# [WHAT TO DO]
After locating the line that contains "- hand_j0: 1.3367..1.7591" in the records below, write out exactly that line and each line after it through the one that contains "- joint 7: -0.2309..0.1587", and nothing else.

+ + +

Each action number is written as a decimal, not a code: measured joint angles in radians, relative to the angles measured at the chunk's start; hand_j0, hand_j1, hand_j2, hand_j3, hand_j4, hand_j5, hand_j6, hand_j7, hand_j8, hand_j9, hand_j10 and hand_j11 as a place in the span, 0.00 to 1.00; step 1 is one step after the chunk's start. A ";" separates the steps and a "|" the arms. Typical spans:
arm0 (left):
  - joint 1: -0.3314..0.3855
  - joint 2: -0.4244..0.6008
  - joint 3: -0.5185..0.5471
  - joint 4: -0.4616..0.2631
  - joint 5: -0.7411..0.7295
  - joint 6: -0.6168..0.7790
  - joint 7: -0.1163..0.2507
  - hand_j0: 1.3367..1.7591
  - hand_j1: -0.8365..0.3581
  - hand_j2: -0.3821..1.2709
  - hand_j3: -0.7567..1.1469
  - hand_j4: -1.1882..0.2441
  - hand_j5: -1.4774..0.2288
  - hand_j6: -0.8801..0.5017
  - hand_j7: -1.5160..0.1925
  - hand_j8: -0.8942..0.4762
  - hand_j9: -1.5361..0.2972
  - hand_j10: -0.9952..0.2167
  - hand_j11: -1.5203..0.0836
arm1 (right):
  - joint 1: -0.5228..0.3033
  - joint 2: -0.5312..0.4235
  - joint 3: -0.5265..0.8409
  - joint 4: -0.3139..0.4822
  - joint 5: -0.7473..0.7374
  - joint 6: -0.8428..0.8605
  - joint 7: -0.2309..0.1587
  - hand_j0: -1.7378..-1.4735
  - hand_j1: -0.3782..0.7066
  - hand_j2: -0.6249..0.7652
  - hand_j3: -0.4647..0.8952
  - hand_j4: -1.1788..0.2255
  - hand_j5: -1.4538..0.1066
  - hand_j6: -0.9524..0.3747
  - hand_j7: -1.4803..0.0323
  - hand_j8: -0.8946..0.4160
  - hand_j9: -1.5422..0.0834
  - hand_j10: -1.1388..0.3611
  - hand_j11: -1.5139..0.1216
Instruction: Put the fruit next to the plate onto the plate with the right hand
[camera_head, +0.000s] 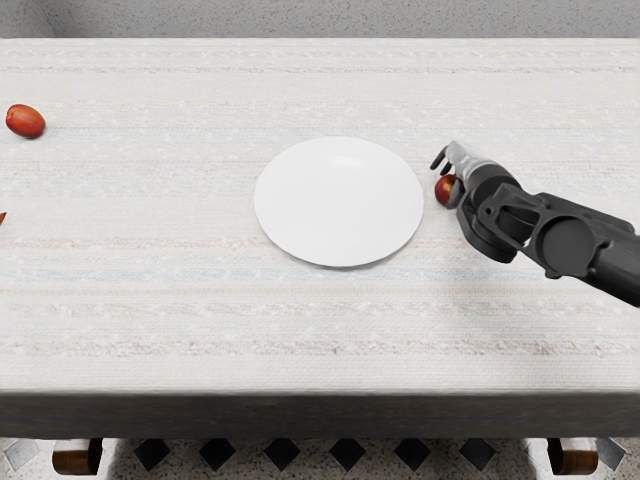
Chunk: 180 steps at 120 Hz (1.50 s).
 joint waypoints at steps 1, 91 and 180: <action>0.000 0.000 0.000 0.000 0.000 0.000 0.000 0.76 0.76 0.26 0.40 0.67 0.69 0.47 0.71 0.48 0.67 0.63 0.76 | 0.000 0.000 0.000 0.000 0.000 0.000 0.000 0.30 0.54 0.38 0.34 0.53 0.56 0.39 0.60 0.35 0.60 0.47 0.58; 0.000 0.000 0.000 0.000 0.000 0.000 0.000 0.76 0.76 0.26 0.40 0.67 0.69 0.47 0.71 0.48 0.67 0.63 0.76 | 0.017 -0.006 0.011 0.003 0.093 0.013 0.003 0.32 0.58 0.49 0.34 0.45 0.49 0.35 0.52 0.37 0.52 0.40 0.51; 0.000 0.000 0.000 0.000 0.000 0.000 0.000 0.76 0.76 0.26 0.40 0.67 0.69 0.47 0.71 0.48 0.67 0.63 0.76 | 0.116 -0.046 0.032 0.132 0.189 0.011 0.001 0.30 0.58 0.53 0.34 0.45 0.48 0.33 0.51 0.35 0.52 0.40 0.50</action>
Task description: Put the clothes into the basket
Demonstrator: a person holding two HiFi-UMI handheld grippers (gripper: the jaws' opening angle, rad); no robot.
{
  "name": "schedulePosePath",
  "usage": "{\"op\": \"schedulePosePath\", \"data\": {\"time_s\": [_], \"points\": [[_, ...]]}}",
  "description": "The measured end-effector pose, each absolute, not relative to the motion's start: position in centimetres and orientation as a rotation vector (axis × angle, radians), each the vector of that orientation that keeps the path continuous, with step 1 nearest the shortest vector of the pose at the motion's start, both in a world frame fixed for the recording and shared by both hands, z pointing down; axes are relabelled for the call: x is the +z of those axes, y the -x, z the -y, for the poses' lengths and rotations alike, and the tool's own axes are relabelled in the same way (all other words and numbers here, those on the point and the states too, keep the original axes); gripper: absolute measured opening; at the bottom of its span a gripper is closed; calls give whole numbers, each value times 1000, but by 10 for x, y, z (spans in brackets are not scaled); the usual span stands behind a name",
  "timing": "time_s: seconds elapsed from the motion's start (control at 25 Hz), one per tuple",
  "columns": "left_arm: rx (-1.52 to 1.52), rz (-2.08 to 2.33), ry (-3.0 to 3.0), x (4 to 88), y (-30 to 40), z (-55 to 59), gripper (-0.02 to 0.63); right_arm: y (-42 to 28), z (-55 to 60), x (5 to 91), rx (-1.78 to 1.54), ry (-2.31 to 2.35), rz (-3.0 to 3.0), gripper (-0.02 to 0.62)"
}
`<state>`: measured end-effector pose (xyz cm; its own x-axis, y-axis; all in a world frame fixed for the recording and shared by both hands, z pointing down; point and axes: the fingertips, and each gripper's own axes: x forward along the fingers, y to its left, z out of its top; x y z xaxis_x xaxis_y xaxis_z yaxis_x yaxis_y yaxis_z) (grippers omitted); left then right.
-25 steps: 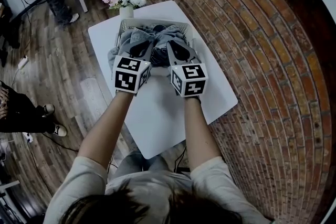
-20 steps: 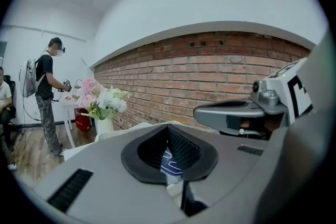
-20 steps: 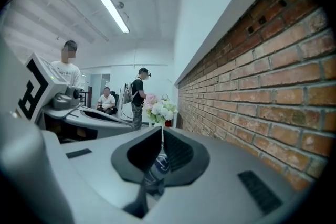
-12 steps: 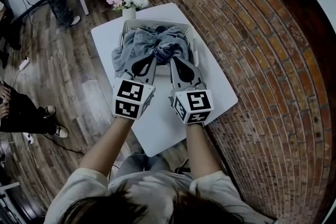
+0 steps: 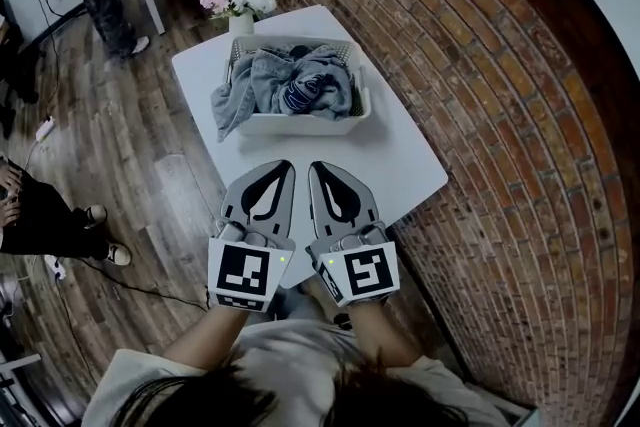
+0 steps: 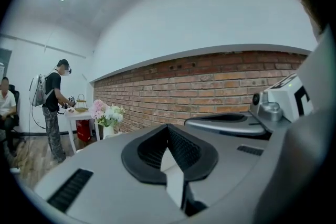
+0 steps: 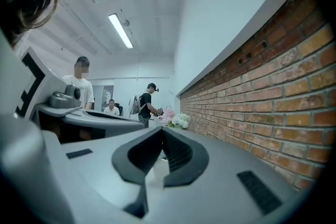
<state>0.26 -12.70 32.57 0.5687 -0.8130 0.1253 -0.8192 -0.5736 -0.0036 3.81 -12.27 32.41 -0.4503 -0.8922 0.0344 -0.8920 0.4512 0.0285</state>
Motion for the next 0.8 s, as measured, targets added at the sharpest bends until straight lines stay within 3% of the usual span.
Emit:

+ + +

# [RESPONSE]
  - hand_j0: 1.3367..1.7591
  - hand_j1: -0.8365..0.3581
  - hand_j2: -0.3821..1.2709
  - hand_j3: -0.7567..1.1469
  - hand_j4: -1.1882..0.2441
  - hand_j5: -1.4774..0.2288
  - hand_j6: -0.8801..0.5017
  - hand_j7: -1.5160..0.1925
  - hand_j8: -0.8942..0.4762
  - hand_j9: -1.5361..0.2972
  - hand_j10: -0.9952..0.2167
  - hand_j11: -1.5203..0.0836
arm1 (right):
  - joint 1: -0.5228..0.3033
  - joint 2: -0.5312..0.4235
  - joint 3: -0.5265..0.8409
  - joint 4: -0.3139..0.4822
  - joint 5: -0.7473..0.7374
  - joint 6: -0.8428..0.8605
  - joint 7: -0.2309..0.1587

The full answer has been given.